REITの登場から5年、不動産バブルが再来?

2007.02.08 THU

2006年7月1日時点の東京、大阪、名古屋の3大都市圏の基準地価が、バブル崩壊後初めて上昇に転じたというニュースが昨年、報じられた。実に16年ぶりの地価のアップとなり、ようやく長く日本を苦しめてきたバブルの後遺症「地価下落」も一段落かと思いきや、話はそう単純でもないらしい。実は数年前から、一部の都市圏では“ミニバブル”が起きていると言われていたのだ。下落が続いていたのに、どうしてバブルなのか。背景にあるのが、不動産への投資環境が変わってきたことだ。

典型的なのが、不動産投資信託「J‐REIT」の登場。投資家から資金を集め、巨額の資金にしてオフィスビルなどを買い取り、賃料などで利回りを確保、投資家にリターンを還元するファンドだ。東京証券取引所に上場されており、誰でも買えるこのファンドは、スタートからわずか5年で39銘柄、4兆円を超える規模になっていた。
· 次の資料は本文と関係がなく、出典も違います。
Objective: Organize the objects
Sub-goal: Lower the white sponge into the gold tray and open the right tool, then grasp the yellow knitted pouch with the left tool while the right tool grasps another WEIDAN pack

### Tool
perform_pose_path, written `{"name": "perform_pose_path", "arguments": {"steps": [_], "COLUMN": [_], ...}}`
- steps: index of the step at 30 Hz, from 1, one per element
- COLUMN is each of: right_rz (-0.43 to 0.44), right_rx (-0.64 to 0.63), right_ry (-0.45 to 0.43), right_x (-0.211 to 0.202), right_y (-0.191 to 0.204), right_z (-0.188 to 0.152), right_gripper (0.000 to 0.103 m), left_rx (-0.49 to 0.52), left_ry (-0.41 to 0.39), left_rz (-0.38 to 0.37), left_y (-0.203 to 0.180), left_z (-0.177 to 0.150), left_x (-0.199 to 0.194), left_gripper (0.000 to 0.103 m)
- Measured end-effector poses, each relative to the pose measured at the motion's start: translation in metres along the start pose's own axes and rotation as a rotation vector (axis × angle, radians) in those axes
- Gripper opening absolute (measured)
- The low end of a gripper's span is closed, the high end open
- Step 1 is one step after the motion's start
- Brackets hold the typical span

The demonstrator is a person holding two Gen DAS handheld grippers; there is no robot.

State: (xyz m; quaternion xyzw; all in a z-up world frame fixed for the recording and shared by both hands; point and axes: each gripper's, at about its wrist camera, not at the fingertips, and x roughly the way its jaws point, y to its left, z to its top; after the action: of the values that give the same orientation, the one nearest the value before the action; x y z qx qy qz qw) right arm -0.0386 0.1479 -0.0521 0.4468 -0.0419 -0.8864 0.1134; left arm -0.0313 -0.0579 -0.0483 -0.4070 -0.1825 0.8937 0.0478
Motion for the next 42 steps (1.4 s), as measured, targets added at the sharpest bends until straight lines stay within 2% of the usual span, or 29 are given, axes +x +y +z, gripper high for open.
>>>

言うまでもないが、ファンドは投資家にリターンを出し続けなければならない。つまり、いい物件が欲しいのだ。いろいろなファンドが新たに出てきて優良物件を探し始めれば、当然、物件価格は上がってくるのが市場の論理。しかも、ファンドはREITだけではない。上場していない不動産ファンドもたくさんある。彼らはここ数年で、一斉に投資対象になりそうな都市部の不動産物件を探し回っていた。そしてREITも含めた不動産投資ファンドを通じ、国内の不動産に流れ込んだ資金は、04年末の約4兆円から、06年末には約10兆円に膨れあがっていたという。なんと、わずか2年で2倍以上の規模になったのだ。

都市部の物件価格の高騰で、投資先はすでに地方都市へと広がっている。そして都市部では、買い取って不動産業者に転売する「地上げ屋」も出始めているとか。歴史上、世界中で何度も登場したバブル。前のバブルの後遺症が消えるのはありがたいが、不動産マーケットが過熱しすぎるのは、ちょっと心配なのである。